Title: Re: Geometry Problem
Post by mattian on Jul 21st, 2004, 6:27am

Quote:
The two (Mattian's and Sir Col's) solutions look the same to me


Yup - they're the same.  Just thought I would include my working too.  For completeness.

Title: Re: Geometry Problem
Post by Sir Col on Jul 21st, 2004, 7:01am
You're absolutely right, mattian (and Grimbal); inexcusably I missed the fact that you had divided the numerator: 2[pi]-a, by 2. Sorry!  :-[

Picking up on Barukh's suggestion: although it is not possible to rearrange to get 'a' explicitly, we can derive an efficient iterative formula using the Newton-Raphson method.

From sin(a/4)=1-x(2[pi]-a)/(2l), write sin(a/4)+x(2[pi]-a)/(2l)-1=0.

Let f(a)=sin(a/4)+x(2[pi]-a)/(2l)-1,  f'(a)=(a/4)cos(a/4)-ax/(2l).

Then we can use an+1 = an-f(an)/f'(an) to converge on a solution.

Title: Re: Geometry Problem
Post by mattian on Jul 21st, 2004, 7:31am
And now this thread is truly converging on the other one ("Finding the subject of the equation").

It does bother me though - despite the fact that I do see the elegance in convergence - that our mathematical constructs do not cater for situations such as these - where the the rules we have defined are not flexible enough to allow us to express things cleanly.

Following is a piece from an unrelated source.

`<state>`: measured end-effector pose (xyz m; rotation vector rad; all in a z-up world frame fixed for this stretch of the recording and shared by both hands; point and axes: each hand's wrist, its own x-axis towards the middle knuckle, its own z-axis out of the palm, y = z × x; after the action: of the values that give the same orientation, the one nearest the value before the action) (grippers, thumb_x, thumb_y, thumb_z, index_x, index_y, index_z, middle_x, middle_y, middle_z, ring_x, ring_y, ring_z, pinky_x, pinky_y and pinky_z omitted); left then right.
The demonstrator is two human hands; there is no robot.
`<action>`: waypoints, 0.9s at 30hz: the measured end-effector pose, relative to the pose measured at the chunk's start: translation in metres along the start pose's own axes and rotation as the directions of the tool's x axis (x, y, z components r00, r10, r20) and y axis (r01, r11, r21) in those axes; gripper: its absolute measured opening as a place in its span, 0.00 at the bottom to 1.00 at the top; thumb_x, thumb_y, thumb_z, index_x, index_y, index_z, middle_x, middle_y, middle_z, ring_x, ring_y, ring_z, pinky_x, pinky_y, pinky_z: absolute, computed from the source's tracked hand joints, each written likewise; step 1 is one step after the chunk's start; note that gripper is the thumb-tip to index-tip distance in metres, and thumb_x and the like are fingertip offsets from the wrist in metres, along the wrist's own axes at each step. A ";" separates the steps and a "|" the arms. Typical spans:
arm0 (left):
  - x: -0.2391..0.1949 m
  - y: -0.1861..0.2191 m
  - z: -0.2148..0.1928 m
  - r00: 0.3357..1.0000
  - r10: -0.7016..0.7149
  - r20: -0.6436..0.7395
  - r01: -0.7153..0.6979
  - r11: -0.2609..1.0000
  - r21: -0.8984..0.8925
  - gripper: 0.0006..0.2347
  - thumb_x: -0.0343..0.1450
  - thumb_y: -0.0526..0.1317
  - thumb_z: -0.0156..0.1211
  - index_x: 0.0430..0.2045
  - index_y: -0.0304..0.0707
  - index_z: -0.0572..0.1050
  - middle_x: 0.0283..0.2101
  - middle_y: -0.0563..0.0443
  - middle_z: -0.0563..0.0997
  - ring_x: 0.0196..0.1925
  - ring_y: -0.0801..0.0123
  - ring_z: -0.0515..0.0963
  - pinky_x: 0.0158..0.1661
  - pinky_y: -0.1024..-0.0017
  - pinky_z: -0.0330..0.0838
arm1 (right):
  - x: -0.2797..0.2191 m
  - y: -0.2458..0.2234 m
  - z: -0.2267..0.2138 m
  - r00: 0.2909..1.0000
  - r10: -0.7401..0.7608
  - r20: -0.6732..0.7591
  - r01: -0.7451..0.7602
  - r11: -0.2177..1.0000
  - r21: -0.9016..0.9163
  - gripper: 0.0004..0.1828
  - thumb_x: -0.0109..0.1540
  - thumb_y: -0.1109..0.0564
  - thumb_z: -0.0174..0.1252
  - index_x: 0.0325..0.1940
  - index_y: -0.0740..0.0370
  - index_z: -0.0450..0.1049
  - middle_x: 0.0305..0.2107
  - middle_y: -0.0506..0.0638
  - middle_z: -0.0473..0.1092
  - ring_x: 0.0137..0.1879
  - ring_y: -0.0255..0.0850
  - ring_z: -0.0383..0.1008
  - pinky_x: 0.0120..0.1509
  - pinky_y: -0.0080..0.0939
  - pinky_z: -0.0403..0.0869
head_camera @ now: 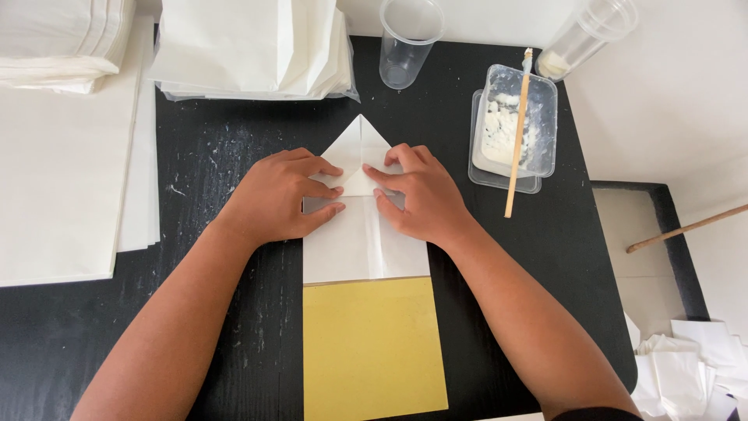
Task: The person folds a white sheet of paper into a triangular shape on a black table. They use a brush to apply a white paste from a container onto the folded edges to secure them. The person then places the folded paper onto a yellow sheet and picks up another white sheet from a stack.
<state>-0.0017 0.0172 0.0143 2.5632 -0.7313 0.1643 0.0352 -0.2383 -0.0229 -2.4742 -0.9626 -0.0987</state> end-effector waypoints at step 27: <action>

We know for example, that the plot of a against (x/l) looks like a function which could be expressed as a = f(x,l) and yet we don't have the vocabulary to express it.  I see it in the same light as complex numbers (except that we have established ways of dealing with those), in that our original set of mathematical rules were written without the foresight (understandably so) to accommodate the mathematical discoveries that would follow.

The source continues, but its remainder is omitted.